* How to complete this task
Look through the listing below, find every line with the string "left", and copy it.
****
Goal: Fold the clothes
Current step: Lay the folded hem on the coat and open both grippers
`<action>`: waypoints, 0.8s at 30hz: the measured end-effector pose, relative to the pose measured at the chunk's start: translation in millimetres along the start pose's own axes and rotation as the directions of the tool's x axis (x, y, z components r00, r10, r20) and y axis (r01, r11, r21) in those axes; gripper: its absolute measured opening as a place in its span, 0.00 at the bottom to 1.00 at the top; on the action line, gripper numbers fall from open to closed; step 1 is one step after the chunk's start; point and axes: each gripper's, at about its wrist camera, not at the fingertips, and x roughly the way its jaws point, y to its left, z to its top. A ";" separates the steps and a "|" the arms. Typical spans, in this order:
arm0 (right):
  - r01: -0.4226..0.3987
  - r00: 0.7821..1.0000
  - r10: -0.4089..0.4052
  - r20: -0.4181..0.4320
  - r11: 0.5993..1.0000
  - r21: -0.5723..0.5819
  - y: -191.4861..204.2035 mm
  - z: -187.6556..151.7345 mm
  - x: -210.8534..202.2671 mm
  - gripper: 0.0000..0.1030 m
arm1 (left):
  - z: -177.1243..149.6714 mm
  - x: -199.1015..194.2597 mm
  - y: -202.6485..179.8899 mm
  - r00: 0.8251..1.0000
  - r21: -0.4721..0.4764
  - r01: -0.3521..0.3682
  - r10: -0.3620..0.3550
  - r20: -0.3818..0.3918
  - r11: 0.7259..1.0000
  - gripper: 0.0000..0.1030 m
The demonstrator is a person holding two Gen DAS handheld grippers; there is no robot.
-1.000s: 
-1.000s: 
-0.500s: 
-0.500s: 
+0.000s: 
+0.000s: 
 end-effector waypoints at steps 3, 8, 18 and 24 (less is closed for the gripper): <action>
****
* Result for this task
`<action>`: waypoints, 0.8s at 30hz: the measured end-effector pose, relative to the pose measured at the chunk's start: translation in millimetres along the start pose's own axes and rotation as the directions of the tool's x axis (x, y, z components r00, r10, r20) and y axis (r01, r11, r21) in those axes; gripper: its absolute measured opening as a place in its span, 0.00 at the bottom to 1.00 at the top; on the action line, gripper numbers fall from open to closed; step 1 is one step after the chunk's start; point and axes: each gripper's, at about its wrist camera, not at the fingertips, and x roughly the way its jaws point, y to its left, z to its top. A ";" separates the steps and a "|" the arms. Typical spans, in this order:
arm1 (left):

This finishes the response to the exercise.